**Source material:**
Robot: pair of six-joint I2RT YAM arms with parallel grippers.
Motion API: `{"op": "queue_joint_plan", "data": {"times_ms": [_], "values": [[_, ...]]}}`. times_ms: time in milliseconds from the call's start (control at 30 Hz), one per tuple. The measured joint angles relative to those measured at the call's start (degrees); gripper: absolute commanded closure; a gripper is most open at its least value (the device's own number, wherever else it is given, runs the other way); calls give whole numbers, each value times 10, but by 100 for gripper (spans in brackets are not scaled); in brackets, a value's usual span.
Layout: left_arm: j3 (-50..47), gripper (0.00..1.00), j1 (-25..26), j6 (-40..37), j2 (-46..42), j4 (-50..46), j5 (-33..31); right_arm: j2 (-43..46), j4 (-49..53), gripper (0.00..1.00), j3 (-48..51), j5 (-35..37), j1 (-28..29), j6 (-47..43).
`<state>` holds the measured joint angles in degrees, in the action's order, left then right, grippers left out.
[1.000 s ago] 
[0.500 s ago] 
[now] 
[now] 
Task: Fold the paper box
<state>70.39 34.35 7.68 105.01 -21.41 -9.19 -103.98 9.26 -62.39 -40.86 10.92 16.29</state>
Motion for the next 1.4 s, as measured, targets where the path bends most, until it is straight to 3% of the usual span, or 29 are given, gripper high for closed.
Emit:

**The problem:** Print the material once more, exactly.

**Response to the exercise:**
Robot: pair of six-joint I2RT YAM arms with parallel grippers.
Motion API: `{"op": "queue_joint_plan", "data": {"times_ms": [_], "values": [[_, ...]]}}`. times_ms: time in milliseconds from the call's start (control at 30 Hz), one per tuple. The measured joint angles relative to those measured at the call's start (degrees); gripper: absolute commanded closure; a gripper is most open at its least value (the device's own number, wherever else it is given, runs the other way); calls give whole numbers, each value times 10, but by 100 for gripper (spans in brackets are not scaled); in brackets, a value's usual span.
Layout: left_arm: j3 (-50..47), gripper (0.00..1.00), j1 (-25..26), j6 (-40..37), j2 (-46..42), j4 (-50..46), j5 (-33..31); right_arm: j2 (-43..46), j4 (-49..53), gripper (0.00..1.00), j3 (-48..51), j5 (-35..37), j1 (-28..29), j6 (-47..43).
`<state>` holds the measured joint angles in degrees, in the action's order, left then right, grippers left out.
[1.000 s ago] 
[0.500 s ago] 
[now] 
[now] 
Task: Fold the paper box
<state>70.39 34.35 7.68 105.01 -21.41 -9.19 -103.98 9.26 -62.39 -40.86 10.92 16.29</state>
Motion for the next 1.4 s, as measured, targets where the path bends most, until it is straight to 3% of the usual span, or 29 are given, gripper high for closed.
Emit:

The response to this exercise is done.